Les microglies sont considérées comme l’une des cellules les plus polyvalentes de l’organisme, capables d’adaptation morphologique et fonctionnelle. Leur hétérogénéité et leur multifonctionnalité permettent le maintien de l’homéostasie cérébrale, tout en étant liées à diverses pathologies neurologiques. Ici, une technique de purification de la microglie de la moelle épinière est décrite.

Résumé

La colonne vertébrale définit un vertébré et façonne le canal rachidien, une cavité qui entoure et protège la moelle épinière. Le bon développement et le bon fonctionnement du système nerveux central des mammifères dépendent en grande partie de l’activité des macrophages résidents connus sous le nom de microglies. Les microglies présentent une hétérogénéité et une multifonctionnalité, permettant une expression et un comportement géniques distincts dans la moelle épinière et le cerveau. De nombreuses études ont exploré la fonction de la microglie cérébrale, détaillant abondamment les méthodes de purification. Cependant, la purification de la microglie de la moelle épinière chez la souris manque d’une description complète. En revanche, l’utilisation d’une collagénase hautement purifiée, par opposition à un extrait non raffiné, manque de rapports dans les tissus du système nerveux central. Dans cette étude, la colonne vertébrale et la moelle épinière ont été excisées chez des souris C57BL/6 âgées de 8 à 10 semaines. La digestion subséquente a utilisé une collagénase hautement purifiée, et la purification de la microglie a utilisé un gradient de densité. Les cellules ont subi une coloration pour la cytométrie en flux, évaluant la viabilité et la pureté par coloration CD11b et CD45. Les résultats ont donné une viabilité moyenne de 80 % et une pureté moyenne de 95 %. En conclusion, la manipulation de la microglie de souris a impliqué une digestion avec une collagénase hautement purifiée, suivie d’un gradient de densité. Cette approche a effectivement produit d’importantes populations de microglies de la moelle épinière.

Introduction

La caractéristique déterminante des vertébrés est la colonne vertébrale ou colonne vertébrale, dans laquelle la notochorde a été remplacée par une séquence d’os segmentés appelés vertèbres, divisés par des disques intervertébraux. Cette succession de matière osseuse façonne le canal rachidien, une cavité qui entoure et protège la moelle épinière1. Dans le genre Rodentia, la colonne vertébrale est généralement formée de sept vertèbres cervicales, treize vertèbres thoraciques, six vertèbres lombaires et un nombre variable de vertèbres caudales 2,3. La longueur de la moelle épinière est similaire à celle de la colonne vertébrale et le filum terminal est une structure non nerveuse qui ancre la moelle épinière au sacrum. De plus, les fibres nerveuses sortent par le foramen intervertébral1.

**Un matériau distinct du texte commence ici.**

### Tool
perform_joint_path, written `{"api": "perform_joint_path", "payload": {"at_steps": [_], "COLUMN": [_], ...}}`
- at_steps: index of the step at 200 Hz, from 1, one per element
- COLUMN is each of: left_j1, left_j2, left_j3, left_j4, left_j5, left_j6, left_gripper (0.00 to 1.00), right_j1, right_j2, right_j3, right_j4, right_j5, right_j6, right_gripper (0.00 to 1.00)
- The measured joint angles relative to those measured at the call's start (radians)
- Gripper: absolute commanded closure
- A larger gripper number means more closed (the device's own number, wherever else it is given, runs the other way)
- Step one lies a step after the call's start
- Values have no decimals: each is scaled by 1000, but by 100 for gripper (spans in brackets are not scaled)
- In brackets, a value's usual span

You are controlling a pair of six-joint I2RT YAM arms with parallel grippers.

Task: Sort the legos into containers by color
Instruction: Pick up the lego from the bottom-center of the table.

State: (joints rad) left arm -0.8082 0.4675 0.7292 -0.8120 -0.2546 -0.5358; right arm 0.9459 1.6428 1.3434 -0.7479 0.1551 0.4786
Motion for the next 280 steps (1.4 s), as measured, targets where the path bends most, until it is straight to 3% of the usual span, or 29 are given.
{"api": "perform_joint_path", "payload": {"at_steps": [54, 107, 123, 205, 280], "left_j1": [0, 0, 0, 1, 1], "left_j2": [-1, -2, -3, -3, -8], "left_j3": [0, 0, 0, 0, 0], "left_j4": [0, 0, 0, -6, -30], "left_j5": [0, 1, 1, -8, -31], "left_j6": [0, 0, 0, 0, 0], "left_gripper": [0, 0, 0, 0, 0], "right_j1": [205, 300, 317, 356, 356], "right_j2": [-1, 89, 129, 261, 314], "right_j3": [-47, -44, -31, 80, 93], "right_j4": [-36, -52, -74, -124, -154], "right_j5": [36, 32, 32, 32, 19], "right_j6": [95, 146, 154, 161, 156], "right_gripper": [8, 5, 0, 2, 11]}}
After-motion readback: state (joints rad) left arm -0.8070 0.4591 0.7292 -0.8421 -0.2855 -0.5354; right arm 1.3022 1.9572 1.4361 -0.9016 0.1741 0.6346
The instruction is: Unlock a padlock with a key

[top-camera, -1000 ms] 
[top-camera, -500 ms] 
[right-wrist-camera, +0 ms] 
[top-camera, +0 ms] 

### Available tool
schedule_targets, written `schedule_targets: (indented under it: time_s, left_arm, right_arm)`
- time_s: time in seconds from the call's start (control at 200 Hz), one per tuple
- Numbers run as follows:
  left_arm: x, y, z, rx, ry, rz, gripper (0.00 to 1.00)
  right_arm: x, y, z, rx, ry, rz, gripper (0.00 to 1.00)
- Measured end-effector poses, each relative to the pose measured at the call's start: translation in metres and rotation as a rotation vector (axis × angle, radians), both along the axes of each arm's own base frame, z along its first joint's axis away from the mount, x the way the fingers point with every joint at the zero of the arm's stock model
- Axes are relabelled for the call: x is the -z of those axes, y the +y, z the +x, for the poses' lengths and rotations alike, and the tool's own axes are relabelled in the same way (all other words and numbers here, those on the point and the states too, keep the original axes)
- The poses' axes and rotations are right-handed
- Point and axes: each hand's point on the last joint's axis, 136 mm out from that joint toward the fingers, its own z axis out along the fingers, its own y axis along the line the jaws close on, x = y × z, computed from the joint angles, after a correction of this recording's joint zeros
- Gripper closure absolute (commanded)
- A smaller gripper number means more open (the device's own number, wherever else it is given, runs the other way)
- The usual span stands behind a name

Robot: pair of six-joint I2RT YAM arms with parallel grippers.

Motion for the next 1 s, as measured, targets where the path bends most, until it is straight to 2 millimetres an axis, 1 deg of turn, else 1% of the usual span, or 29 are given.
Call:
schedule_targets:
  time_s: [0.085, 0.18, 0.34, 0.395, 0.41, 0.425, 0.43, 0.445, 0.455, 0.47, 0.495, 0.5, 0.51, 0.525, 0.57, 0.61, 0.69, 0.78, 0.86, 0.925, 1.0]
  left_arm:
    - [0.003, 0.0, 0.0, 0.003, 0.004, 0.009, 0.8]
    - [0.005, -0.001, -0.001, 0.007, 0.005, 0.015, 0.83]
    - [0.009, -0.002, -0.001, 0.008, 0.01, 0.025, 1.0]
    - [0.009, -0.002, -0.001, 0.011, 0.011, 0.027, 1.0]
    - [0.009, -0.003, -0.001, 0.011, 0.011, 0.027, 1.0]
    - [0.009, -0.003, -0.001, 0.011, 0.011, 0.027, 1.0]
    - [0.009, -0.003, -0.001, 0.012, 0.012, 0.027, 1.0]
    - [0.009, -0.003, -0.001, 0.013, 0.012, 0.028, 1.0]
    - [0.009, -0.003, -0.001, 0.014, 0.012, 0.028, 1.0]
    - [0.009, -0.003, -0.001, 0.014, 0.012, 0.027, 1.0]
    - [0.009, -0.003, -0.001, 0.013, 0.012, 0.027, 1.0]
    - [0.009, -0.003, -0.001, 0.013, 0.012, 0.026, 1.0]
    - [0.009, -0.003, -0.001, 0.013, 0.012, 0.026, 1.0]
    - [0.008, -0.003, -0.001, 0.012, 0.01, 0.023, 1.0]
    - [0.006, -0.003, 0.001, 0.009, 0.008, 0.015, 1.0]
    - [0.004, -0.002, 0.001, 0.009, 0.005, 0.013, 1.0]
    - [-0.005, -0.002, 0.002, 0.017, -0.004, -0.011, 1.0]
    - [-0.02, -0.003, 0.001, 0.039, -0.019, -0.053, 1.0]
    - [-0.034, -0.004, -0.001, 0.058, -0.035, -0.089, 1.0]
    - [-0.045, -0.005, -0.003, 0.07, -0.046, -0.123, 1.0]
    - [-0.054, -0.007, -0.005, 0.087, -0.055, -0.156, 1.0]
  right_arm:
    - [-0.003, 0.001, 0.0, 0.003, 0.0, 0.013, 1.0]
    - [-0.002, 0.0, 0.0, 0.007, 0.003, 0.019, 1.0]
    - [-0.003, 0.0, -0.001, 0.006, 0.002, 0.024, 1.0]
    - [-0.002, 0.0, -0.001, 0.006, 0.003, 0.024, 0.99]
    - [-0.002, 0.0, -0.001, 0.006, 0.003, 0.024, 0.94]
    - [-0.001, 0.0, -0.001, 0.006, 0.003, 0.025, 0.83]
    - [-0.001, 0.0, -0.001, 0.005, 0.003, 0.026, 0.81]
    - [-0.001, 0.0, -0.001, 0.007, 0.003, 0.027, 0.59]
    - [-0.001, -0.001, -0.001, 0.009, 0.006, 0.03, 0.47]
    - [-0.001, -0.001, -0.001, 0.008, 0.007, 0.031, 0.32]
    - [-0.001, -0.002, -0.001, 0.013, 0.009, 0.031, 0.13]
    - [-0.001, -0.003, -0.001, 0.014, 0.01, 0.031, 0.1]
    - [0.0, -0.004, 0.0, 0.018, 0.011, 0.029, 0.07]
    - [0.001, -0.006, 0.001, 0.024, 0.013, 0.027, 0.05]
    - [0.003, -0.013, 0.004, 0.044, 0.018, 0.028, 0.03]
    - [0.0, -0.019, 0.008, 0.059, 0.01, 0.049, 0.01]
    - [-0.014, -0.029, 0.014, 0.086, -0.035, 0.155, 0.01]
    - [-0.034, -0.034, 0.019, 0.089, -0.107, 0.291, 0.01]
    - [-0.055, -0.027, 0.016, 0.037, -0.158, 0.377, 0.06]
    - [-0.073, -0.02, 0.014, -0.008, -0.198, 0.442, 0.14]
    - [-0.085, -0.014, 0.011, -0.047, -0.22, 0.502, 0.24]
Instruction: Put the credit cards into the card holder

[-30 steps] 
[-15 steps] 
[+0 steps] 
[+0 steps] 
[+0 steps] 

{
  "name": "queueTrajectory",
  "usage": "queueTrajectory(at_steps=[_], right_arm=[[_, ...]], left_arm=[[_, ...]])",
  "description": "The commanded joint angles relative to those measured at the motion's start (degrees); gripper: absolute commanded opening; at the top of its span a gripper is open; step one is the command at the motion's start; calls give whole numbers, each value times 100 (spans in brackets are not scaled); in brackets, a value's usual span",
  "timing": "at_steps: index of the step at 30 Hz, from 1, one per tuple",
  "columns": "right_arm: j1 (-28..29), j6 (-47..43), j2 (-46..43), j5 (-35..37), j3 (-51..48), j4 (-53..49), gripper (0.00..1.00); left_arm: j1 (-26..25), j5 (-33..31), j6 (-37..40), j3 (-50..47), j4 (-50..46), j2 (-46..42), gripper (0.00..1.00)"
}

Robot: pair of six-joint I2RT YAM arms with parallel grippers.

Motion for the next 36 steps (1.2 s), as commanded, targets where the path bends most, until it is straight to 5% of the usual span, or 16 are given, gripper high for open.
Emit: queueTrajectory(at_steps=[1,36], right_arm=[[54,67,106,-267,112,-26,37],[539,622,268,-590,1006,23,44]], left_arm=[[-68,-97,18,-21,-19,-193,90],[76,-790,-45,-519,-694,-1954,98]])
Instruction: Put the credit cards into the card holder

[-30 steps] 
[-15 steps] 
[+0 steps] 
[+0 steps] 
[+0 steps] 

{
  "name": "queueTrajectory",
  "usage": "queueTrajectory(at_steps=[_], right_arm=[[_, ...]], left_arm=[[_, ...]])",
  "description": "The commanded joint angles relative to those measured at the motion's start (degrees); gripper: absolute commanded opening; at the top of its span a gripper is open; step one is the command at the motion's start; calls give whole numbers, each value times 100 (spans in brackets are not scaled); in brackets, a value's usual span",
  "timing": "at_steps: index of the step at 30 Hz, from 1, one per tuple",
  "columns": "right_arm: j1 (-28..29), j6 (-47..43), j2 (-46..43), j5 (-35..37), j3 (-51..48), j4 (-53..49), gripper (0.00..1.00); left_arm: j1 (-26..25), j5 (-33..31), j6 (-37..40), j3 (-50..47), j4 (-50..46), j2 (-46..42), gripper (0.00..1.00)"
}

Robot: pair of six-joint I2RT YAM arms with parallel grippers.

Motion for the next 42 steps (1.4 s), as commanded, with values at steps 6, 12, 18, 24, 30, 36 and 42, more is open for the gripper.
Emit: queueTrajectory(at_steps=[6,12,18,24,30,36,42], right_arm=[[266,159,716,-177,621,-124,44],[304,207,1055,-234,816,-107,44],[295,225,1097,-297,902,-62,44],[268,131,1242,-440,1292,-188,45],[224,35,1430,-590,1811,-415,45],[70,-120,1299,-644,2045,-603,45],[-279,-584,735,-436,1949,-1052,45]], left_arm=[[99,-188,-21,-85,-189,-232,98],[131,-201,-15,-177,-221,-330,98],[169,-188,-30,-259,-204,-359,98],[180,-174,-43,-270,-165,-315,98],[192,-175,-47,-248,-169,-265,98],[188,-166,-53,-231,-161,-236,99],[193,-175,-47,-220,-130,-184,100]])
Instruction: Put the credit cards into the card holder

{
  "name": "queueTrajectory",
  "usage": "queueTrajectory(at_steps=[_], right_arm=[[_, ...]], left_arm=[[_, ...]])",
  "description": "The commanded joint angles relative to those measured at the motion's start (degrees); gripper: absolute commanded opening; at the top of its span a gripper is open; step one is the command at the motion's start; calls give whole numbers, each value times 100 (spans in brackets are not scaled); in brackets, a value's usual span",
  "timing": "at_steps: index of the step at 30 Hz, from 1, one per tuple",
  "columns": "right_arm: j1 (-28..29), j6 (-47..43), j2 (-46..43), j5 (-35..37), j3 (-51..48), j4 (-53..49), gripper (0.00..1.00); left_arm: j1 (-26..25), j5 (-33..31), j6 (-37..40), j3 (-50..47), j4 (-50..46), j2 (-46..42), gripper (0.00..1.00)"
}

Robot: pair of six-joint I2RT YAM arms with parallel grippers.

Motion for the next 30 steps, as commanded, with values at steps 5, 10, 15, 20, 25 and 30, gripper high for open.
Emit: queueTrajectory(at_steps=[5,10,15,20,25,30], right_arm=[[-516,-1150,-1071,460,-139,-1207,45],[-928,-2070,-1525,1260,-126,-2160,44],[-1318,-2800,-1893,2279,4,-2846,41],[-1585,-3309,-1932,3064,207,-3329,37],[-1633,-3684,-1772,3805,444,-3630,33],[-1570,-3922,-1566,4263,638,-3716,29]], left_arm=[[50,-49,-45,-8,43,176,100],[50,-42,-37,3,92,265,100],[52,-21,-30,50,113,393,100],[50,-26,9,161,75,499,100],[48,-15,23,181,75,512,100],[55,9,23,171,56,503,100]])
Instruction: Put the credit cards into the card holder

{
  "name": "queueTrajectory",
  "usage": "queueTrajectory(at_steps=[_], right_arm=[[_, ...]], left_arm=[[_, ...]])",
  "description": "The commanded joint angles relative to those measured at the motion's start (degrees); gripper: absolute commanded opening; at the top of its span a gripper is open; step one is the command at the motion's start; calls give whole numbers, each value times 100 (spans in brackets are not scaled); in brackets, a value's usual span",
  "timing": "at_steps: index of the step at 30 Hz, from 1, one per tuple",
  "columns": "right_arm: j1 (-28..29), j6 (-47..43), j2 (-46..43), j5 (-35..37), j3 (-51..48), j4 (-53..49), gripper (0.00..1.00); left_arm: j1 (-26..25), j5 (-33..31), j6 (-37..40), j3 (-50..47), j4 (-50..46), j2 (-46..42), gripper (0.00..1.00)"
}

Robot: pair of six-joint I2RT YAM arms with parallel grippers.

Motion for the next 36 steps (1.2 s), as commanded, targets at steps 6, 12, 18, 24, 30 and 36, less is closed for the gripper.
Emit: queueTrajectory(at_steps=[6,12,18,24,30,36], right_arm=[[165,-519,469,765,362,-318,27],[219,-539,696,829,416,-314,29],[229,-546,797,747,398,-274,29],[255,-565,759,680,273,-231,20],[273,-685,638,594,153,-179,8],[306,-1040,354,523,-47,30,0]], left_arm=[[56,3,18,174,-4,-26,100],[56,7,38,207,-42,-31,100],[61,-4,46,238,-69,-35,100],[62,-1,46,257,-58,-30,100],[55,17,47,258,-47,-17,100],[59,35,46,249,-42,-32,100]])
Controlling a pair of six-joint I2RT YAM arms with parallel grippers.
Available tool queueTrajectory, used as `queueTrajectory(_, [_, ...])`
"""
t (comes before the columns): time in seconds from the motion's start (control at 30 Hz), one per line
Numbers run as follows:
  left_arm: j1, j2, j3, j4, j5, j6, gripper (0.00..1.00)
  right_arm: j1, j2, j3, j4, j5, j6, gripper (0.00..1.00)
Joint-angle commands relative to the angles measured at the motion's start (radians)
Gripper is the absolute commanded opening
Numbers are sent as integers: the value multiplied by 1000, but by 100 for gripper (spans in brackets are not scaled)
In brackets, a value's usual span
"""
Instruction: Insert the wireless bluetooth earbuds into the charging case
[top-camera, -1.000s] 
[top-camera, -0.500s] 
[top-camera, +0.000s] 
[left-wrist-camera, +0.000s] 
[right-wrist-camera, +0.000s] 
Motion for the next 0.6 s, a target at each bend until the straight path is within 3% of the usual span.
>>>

Le développement et le bon fonctionnement du système nerveux central chez les mammifères dépendent de manière critique de l’activité des macrophages résidents du système nerveux, appelés microglie4. Bien que les microglies aient été initialement décrites comme des phagocytes résidents du cerveau, des recherches récentes ont attribué de nombreuses fonctions dynamiques à ces cellules 5,6. La taille de la microglie varie de 7 à 10 μm en homéostasie ; Elles sont considérées comme l’une des cellules les plus polyvalentes de l’organisme et peuvent s’adapter morphologiquement et fonctionnellement à leur environnement en constante évolution7. Ces cellules présentent une forte hétérogénéité au stade embryonnaire et au stade adulte8,9, tandis qu’au stade adulte, elles présentent également une hétérogénéité fonctionnelle complexe en fonction de leur contexte spatio-temporel10. L’hétérogénéité et les multiples fonctions de la microglie permettent une expression et un comportement différentiels des gènes dans la moelle épinière et le cerveau. Il a été démontré que l’expression de CD11b, CD45, CD86 et CCR9 est plus élevée dans la moelle épinière que dans le cerveau 8,9.

Il existe plusieurs protocoles pour l’isolement de la microglie cérébrale11,12 ; cependant, il n’en existe que quelques-uns pour la microglie de la moelle épinière13,14. L’optimisation d’une méthode de purification de la microglie de la moelle épinière facilite le développement de multiples études axées sur la découverte de la physiologie de la microglie. Ce protocole vise à décrire une extraction simple et hautement reproductible de la moelle épinière de souris et la purification de la microglie (Figure 1).

Protocole

L’étude a été menée conformément à la norme officielle mexicaine NOM-062-ZOO-1999 et au guide pour le soin et l’utilisation des animaux de laboratoire. L’approbation de l’étude a été obtenue auprès des comités de recherche, d’éthique et de biosécurité de l’hôpital pour enfants de Mexico (HIM/2023/006) et du comité de recherche et de bioéthique de l’hôpital général de Mexico Eduardo Liceaga (DI/21/501/04/62). Trois souris C57BL/6 âgées de 6 à 8 semaines ont été obtenues de l’hôpital pour enfants de Mexico, où elles ont été élevées dans des conditions isolées dans des racks ventilés, conformément aux directives institutionnelles en matière de soins et d’utilisation des animaux.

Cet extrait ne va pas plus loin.